= W. Ian McDonald =

New Zealand neurologist

William Ian McDonald (15 March 1933 – 13 December 2006) was a New Zealand neurologist and academic. Having taught and practiced in New Zealand and the United States, he was a Professor of Neurology at the Institute of Neurology, located at the University of London, England, from 1974 to 1998. He was the world leading authority on multiple sclerosis (MS) in the second half of the twentieth century: the McDonald criteria used to diagnose MS are named after him.
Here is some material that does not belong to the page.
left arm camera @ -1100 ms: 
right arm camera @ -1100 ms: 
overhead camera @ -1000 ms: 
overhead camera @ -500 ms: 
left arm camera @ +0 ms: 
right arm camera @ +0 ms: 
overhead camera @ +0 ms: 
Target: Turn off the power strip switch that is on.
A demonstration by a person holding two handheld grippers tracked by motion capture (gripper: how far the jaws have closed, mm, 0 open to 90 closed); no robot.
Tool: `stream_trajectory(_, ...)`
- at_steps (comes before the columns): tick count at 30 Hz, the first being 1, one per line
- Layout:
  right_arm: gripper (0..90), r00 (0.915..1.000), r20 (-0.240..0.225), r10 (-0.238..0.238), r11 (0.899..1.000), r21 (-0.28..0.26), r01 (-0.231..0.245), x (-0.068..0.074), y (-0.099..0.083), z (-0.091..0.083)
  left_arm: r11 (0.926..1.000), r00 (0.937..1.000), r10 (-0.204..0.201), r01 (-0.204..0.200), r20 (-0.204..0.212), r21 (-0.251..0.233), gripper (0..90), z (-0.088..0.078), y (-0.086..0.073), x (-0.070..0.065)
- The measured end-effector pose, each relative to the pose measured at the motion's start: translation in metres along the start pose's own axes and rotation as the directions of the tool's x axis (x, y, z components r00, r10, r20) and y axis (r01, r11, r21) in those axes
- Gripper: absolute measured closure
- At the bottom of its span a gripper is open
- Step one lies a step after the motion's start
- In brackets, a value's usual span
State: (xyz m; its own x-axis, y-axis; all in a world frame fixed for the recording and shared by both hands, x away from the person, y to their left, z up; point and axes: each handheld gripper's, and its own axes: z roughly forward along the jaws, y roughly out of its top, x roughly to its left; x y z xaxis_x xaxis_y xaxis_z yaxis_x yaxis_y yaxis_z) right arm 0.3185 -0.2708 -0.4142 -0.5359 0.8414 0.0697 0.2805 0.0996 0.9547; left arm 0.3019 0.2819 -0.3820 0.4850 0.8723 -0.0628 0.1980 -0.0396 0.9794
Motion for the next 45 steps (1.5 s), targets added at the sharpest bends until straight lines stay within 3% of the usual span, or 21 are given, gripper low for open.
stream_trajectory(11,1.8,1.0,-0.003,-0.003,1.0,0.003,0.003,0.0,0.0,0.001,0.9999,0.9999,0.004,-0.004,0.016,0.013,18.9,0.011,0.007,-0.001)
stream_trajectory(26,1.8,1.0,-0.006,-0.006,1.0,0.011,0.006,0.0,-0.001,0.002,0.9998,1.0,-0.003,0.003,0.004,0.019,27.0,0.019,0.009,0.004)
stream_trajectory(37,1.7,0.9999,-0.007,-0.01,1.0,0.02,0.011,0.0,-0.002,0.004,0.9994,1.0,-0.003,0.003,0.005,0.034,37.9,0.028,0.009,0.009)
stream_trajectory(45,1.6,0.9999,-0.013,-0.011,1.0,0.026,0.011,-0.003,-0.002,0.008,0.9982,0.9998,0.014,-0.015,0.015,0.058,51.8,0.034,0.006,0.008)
He earned his Bachelor of Medical Science degree at the University of Otago in Dunedin in 1955, Bachelor of Medicine and Bachelor of Surgery degrees with Distinction in 1957, and his Doctor of Philosophy degree in 1962. McDonald's doctoral thesis dealt with experimental neuropathy in cats induced by diphtheria toxin. It was conducted at the Department of Physiology under the supervision of Archie McIntyre.
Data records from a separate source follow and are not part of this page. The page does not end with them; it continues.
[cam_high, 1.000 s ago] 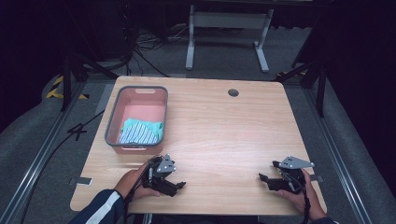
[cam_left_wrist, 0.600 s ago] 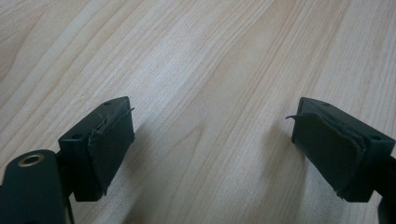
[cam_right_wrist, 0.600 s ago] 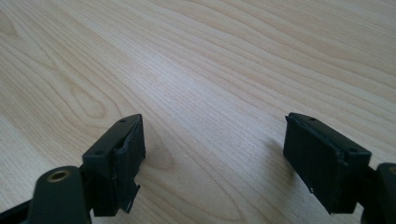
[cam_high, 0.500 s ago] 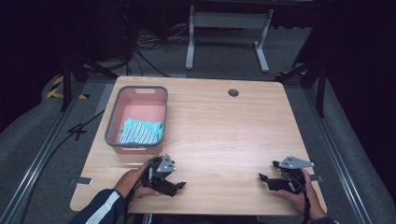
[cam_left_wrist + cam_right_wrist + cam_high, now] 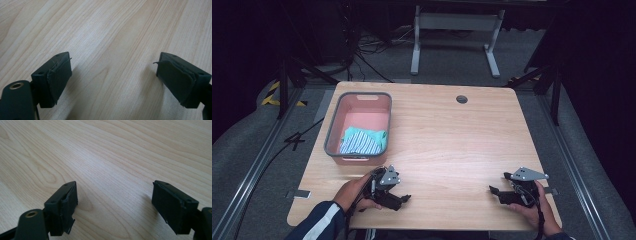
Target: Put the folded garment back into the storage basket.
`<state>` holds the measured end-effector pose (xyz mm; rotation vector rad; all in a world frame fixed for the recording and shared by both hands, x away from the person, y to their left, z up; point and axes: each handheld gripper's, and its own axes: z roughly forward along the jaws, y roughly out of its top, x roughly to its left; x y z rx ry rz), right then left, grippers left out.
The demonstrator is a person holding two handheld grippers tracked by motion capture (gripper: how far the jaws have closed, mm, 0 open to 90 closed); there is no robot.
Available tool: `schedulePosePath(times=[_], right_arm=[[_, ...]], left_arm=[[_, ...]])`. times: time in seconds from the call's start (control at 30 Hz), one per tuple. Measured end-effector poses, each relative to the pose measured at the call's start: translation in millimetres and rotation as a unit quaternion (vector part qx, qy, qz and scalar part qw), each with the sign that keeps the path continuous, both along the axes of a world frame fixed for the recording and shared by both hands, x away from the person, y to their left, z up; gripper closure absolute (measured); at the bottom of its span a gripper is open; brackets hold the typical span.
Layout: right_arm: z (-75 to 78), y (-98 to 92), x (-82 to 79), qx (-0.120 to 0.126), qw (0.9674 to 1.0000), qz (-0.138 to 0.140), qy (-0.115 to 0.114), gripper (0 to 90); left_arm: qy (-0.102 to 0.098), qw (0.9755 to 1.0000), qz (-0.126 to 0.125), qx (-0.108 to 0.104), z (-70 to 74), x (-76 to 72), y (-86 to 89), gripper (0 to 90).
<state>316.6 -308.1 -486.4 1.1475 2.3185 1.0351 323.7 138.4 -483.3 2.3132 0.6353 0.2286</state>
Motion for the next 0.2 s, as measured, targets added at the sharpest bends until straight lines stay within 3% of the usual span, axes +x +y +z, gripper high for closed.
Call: schedulePosePath(times=[0.2], right_arm=[[0.0, 0.0, 0.0, 0.000, 1.0000, 0.000, 0.000, 21.5]], left_arm=[[-0.001, 1.0000, 0.000, -0.001, -0.1, 0.1, -0.1, 12.9]])
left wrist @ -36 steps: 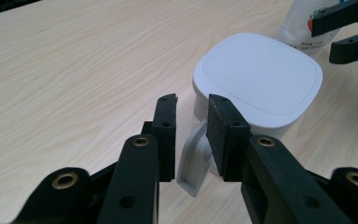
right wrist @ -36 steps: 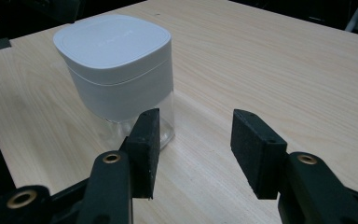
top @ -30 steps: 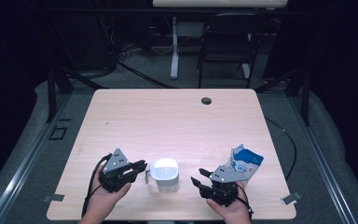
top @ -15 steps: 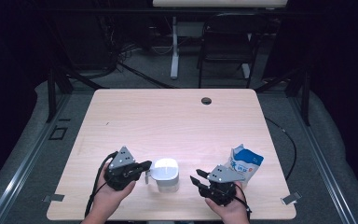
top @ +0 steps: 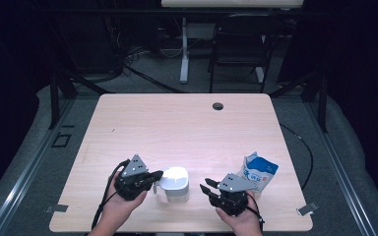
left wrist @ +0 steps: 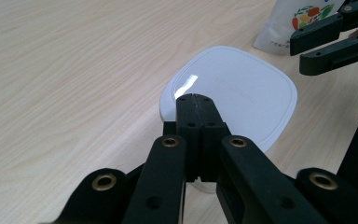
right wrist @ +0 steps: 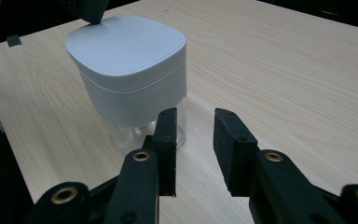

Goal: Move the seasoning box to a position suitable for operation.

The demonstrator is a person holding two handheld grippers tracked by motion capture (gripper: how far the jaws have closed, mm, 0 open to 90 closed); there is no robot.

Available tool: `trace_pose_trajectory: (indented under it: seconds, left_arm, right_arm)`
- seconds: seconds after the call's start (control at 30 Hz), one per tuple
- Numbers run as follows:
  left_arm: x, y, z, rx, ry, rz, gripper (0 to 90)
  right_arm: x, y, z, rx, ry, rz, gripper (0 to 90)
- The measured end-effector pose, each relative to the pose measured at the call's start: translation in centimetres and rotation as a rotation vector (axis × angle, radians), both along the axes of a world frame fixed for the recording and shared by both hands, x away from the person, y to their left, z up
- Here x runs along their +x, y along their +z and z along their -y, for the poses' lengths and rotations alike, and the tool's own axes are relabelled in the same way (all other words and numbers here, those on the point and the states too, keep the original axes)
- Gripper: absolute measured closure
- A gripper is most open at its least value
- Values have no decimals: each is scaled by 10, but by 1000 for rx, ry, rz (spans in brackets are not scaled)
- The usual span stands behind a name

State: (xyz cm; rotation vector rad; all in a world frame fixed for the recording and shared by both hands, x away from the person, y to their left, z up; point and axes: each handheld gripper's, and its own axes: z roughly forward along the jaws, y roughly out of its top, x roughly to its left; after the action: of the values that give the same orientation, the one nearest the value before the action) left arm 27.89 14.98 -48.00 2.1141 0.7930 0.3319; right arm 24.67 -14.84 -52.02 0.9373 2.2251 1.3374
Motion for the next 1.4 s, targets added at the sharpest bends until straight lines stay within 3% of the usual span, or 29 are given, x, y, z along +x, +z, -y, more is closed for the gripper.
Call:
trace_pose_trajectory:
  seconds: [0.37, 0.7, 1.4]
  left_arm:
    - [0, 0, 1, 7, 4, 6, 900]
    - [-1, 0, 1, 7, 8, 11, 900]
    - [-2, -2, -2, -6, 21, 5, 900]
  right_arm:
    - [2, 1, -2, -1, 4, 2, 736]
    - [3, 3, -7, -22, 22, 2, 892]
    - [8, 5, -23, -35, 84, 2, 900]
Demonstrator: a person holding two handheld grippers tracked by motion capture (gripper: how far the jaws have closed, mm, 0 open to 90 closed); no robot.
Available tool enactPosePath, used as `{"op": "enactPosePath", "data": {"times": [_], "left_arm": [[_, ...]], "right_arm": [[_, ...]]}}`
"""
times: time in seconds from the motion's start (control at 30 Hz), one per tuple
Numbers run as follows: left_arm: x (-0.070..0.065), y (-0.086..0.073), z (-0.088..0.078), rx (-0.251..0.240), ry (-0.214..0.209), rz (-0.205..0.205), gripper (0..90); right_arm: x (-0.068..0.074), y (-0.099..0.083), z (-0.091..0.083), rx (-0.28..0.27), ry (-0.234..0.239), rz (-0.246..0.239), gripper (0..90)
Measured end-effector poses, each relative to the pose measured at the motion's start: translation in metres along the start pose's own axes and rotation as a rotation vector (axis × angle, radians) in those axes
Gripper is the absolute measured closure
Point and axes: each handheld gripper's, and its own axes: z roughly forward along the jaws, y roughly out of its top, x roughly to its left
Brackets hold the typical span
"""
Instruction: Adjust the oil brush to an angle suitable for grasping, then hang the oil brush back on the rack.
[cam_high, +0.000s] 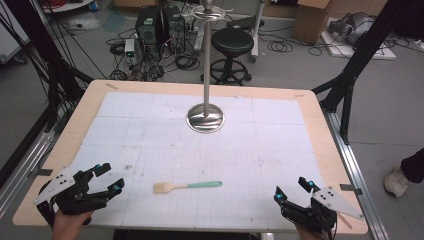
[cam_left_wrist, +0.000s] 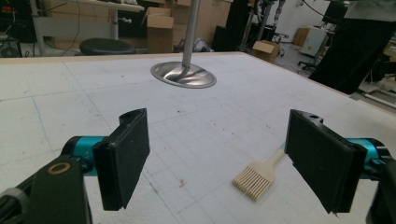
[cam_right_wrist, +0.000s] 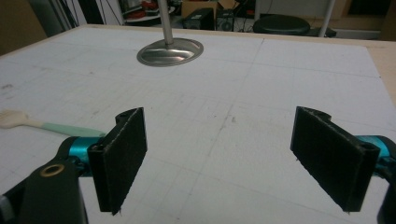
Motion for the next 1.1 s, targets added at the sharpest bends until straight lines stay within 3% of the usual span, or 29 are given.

He lectured widely, both in the United Kingdom and elsewhere. He was elected as a Fellow of the Royal Australian College of Physicians in 1968, Fellow of the Royal College of Physicians in 1972, Fellow of the Royal College of Ophthalmologists in 1989, and Fellow of the Academy of Medical Sciences in 1999. Accolades for his work included 15 prizes for multiple sclerosis research, a dozen honorary fellowships, and honorary membership of 10 overseas neurological associations.